Nous venons par cinq fois d’évoquer les services funèbres.
Mais, le qualificatif funèbre écarté, le véritable service ne serait-il pas de poser à chacun les vraies questions de la mort et de la vie ? Ce service est-il rendu ? Et quand il le serait, oserait-on prétendre qu’il est compris ? Reçu ? Accepté ?
Pour un peu, paraphrasant Balzac, nous dirions : tragique est la comédie humaine. Et pourtant ! L’homme peut-il vivre à longueur de journées, voire longueur d’années, et ignorer le pourquoi de cette vie et surtout le pourquoi de cette mort ? Y a-t-il plus grande sottise que de considérer comme une suprême chance le fait de ne pas se voir mourir, comme un label du savoir-vivre, d’avoir ignoré la mort durant toute son existence ?
On pense à cette poignante remarque d’André Miquel :
« Une vieille amie est morte au petit matin. Avec son mari et son fils, nous avons parlé sépulture, cercueil. Nous sommes de vieux routiers de la mort maintenant. Des morts, rien que des morts : ceux qui le sont déjà, ceux qui attendent, et même ceux qui ne sont pas encore appelés ; des morts partout, jusque dans l’ombre des baisers. » 13
13 Op. cit. p. 203.
Vieux routiers de la mort…
Et si l’on découvrait, une bonne fois, que la vraie réalité n’est pas celle-là, et que l’Evangile voudrait faire de nous, au plus vite, des routiers de la vie !
Mais, André Miquel a une seconde remarque encore plus poignante que la première. Il a donc vécu intensément l’agonie, puis la mort de son fils. Les jours passent mais n’effacent rien. Au contraire. Dans son souvenir reviennent en surface des heures, des moments dramatiques :
« Je t’ai pourtant offert plusieurs fois : Pierrot, veux-tu que nous parlions un peu ? Mais tu esquivais, par amour pour nous. Fallait-il que je prenne les devants, brutalement, au risque de compromettre ce fantastique courage où tu planais ? Ah ! qu’il est facile de parler de la mort à des morts ! Mais à un vivant, pour qui seule sa mort existe, et qui sait qu’il va mourir ? » 14
13 Op. cit. p. 204.
Solidaires de beaucoup d’ecclésiastiques, de beaucoup d’hommes et de femmes tourmentés, nous en avons assez d’être tenus au silence, plus, au secret. Au secret, en un sens proche de la terminologie policière, comme si l’on nous appliquait l’étroite surveillance dans laquelle sont tenus ceux dont on semble craindre que le moindre contact humain leur soit occasion de divulguer des révélations dangereuses.

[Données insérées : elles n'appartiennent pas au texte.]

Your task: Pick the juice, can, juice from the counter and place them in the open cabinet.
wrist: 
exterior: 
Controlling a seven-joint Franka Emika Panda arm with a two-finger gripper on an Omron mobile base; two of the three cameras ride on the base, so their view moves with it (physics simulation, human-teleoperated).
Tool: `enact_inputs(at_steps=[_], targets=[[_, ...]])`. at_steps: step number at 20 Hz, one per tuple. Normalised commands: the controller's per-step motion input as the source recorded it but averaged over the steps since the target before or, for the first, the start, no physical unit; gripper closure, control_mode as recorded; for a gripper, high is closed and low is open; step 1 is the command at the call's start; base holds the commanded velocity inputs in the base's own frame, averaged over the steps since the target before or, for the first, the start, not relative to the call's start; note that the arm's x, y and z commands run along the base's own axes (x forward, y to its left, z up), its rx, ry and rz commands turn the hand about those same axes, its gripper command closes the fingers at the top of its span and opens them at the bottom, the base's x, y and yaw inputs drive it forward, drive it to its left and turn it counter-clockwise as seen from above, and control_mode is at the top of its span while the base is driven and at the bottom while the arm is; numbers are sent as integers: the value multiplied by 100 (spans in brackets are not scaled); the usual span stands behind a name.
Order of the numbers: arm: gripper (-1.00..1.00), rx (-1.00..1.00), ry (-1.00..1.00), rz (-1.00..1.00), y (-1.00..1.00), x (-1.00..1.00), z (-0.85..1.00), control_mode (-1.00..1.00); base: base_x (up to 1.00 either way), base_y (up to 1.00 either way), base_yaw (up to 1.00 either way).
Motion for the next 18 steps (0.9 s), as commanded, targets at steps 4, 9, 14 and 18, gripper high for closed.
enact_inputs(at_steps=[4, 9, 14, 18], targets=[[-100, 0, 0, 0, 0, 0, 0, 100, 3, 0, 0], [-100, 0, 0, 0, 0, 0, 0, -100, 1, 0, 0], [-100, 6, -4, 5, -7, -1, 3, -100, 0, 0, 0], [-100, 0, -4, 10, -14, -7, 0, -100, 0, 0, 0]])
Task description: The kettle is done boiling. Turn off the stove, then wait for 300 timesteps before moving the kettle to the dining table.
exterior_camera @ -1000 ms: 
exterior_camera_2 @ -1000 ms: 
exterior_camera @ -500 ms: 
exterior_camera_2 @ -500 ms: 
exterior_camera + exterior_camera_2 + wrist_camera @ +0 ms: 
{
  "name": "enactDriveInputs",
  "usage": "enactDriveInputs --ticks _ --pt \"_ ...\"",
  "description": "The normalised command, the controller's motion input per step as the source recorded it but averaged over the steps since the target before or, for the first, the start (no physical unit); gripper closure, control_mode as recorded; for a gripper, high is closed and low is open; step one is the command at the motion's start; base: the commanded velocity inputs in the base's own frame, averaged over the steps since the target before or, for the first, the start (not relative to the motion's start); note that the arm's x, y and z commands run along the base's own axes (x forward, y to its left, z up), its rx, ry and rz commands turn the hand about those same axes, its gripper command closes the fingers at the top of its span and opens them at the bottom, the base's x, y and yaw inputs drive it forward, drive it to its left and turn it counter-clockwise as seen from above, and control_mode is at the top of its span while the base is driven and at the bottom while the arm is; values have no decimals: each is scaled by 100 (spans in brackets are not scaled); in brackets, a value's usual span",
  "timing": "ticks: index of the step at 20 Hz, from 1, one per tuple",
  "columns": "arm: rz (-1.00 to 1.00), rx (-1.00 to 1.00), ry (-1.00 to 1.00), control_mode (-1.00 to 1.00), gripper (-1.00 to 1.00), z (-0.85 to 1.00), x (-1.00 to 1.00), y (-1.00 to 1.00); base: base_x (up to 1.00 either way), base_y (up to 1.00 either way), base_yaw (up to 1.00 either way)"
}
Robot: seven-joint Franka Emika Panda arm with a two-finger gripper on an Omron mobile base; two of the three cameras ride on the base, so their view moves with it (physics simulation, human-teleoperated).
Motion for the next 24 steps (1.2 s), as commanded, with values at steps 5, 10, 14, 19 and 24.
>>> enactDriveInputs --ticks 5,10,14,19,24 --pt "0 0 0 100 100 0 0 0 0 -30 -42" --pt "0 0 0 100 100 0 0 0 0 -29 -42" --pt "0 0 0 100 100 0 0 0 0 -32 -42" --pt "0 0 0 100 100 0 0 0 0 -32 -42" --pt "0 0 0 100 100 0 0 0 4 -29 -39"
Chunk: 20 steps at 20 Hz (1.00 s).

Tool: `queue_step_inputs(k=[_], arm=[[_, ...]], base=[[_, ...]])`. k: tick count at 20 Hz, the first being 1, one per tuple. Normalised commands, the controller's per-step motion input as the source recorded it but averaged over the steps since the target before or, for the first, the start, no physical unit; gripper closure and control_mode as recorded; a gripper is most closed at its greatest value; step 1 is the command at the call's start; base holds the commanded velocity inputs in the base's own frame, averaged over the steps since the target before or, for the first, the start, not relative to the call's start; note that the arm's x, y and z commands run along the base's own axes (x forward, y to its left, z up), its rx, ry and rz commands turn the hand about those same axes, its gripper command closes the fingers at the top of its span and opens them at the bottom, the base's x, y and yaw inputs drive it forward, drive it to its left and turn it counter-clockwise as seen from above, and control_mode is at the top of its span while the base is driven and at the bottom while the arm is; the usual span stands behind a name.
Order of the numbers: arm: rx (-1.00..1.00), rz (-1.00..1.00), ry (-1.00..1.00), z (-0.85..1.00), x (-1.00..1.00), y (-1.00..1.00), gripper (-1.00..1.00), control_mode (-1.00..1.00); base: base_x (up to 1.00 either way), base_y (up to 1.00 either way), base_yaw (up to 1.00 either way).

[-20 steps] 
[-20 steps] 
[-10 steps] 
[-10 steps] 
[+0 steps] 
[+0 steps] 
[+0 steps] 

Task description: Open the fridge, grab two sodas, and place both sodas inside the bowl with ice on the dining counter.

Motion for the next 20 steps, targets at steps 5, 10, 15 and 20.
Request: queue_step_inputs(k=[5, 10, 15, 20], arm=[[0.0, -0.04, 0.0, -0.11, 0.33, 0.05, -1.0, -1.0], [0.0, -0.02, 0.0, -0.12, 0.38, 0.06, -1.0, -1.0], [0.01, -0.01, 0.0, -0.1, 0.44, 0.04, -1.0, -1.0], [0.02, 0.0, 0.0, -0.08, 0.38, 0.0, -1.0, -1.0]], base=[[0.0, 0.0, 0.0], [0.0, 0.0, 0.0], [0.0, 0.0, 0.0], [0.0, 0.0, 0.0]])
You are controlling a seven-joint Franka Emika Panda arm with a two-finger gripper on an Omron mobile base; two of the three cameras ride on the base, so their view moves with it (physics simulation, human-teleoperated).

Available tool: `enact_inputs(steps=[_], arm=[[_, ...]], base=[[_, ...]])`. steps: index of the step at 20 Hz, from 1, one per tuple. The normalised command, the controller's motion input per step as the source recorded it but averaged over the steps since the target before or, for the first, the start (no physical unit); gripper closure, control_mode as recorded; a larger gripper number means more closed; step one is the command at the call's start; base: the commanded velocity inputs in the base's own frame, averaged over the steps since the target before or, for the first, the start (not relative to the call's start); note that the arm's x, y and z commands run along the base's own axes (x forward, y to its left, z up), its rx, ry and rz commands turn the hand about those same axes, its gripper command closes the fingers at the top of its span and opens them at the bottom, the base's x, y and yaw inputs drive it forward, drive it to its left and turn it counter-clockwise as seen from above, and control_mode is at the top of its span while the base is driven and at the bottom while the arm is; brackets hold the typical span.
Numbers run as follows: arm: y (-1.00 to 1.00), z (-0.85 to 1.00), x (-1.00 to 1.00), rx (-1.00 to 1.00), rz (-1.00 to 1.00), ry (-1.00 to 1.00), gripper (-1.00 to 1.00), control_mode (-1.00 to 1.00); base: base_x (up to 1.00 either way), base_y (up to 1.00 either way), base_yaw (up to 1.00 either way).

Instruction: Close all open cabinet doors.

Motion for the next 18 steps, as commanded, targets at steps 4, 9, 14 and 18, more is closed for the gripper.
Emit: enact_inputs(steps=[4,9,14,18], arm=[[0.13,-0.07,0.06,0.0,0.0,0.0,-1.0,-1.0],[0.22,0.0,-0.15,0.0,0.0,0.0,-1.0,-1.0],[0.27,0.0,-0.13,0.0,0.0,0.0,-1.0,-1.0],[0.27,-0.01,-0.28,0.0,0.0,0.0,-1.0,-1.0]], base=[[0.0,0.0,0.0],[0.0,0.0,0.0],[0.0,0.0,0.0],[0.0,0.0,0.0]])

Et si le secret, lui, était dangereux ? Si, comme on semble le croire, il portait malheur — lourd d’une puissance funeste — on comprendrait à la rigueur.
Mais si c’était le contraire ?
Or, c’est le contraire ! Et c’est pourquoi nous ne voulons plus chercher en vain l’heure, l’occasion, la circonstance favorable où nous pourrions enfin parler loyalement non seulement de la mort, mais de la vie aussi, non à des morts incapables d’entendre, mais à des vivants pour qui la mort existe et savent que tôt ou tard ils vont mourir.
Pour être clairs : nous prenons les devants.